Eden, who wins a $5,000 prize, said it was “an honour”.
“This painting has been a painting I’ve been thinking about and wanting to do for 10 years,” he said. “Sam is a storyteller at heart and it was very important to find a way to share my own narrative while still capturing Sam’s character and emotions in the portrait.
“It’s inspiring to see what Sam and the team at Love Your Sister have achieved, raising so much money for cancer research. I have followed Sam’s journey with the charity for many years and it is a privilege to be able to contribute in my own way. It is incredible to be a finalist in the Archibald Prize, but to know that the painting has resonated with so many people makes the experience even more meaningful.”
Love Your Sister has raised more than $15 million to support cancer research. In 2016, Johnson was awarded the Order of Australia Medal for his service to cancer research and the performing arts.
Johnson called Eden “exceptionally talented”.
“He is an extraordinary storyteller, has a big heart and so fully deserves this recognition. To win the Archibald Prize you have to satisfy a select group of people who really know their stuff. Winning the People’s Choice takes in the votes of everyone who sees the exhibition . The people have spoken and they loved Jeremy the most,” he said.
“Wow and phwoar. I’m madly in love with Jeremy. Such a well-deserved triumph.”
Maud Page, the Art Gallery of New South Wales’ deputy director and director of collections, said the portrait was a definite crowd favorite among visitors to the annual Archibald exhibition.
“We congratulate Jeremy Eden on capturing the hearts of our visitors with his powerful portrait of Samuel Johnson,” Page said.

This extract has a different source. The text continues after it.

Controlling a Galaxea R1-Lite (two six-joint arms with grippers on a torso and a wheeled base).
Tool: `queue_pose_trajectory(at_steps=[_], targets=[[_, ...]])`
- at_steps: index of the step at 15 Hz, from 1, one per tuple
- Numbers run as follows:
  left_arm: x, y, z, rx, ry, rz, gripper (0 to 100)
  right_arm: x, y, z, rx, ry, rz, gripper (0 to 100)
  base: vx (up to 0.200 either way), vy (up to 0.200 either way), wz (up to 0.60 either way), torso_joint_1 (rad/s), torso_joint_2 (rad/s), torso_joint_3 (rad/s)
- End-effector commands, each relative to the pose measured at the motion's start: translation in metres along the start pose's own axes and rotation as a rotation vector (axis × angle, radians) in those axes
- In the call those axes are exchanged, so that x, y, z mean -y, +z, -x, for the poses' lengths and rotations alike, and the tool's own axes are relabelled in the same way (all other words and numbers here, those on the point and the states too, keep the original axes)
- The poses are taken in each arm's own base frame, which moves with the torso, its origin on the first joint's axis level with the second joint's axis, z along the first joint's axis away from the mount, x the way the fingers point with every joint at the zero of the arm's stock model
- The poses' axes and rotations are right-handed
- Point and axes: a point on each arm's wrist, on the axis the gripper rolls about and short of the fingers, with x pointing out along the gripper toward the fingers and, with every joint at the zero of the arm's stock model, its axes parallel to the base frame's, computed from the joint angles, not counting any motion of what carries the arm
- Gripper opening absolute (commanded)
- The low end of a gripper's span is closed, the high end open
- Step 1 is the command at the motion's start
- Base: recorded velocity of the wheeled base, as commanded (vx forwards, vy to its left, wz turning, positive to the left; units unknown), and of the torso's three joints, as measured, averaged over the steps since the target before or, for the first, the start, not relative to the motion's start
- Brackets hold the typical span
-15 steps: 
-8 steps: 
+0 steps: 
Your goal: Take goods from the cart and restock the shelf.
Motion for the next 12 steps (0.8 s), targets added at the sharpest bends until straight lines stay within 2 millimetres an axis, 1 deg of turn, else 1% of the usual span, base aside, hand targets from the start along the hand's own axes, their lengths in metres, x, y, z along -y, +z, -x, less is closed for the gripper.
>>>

Born in Sydney in 1988, Eden completed a Bachelor of Art at the Queensland College of Art in 2015. He was also nominated for the Archibald Prize in 2021, for his portrait of another actor, Firass Dirani.
The People’s Choice category was first awarded in 1988, and was voted for by more than 35,000 people, the highest number of votes ever in the category’s history.
In May, acclaimed Dhungatti artist Blak Douglas won the $100,000 Archibald Prize for his portrait of Wiradjuri artist Karla Dickens, titled Moby Dickens, making him the second Indigenous winner in 101 years, following Vincent Namatjira in 2020.
And Claus Stangl’s portrait of filmmaker Taika Waititi won the packing room prize, which is judged by gallery staff who hang up the entries each year.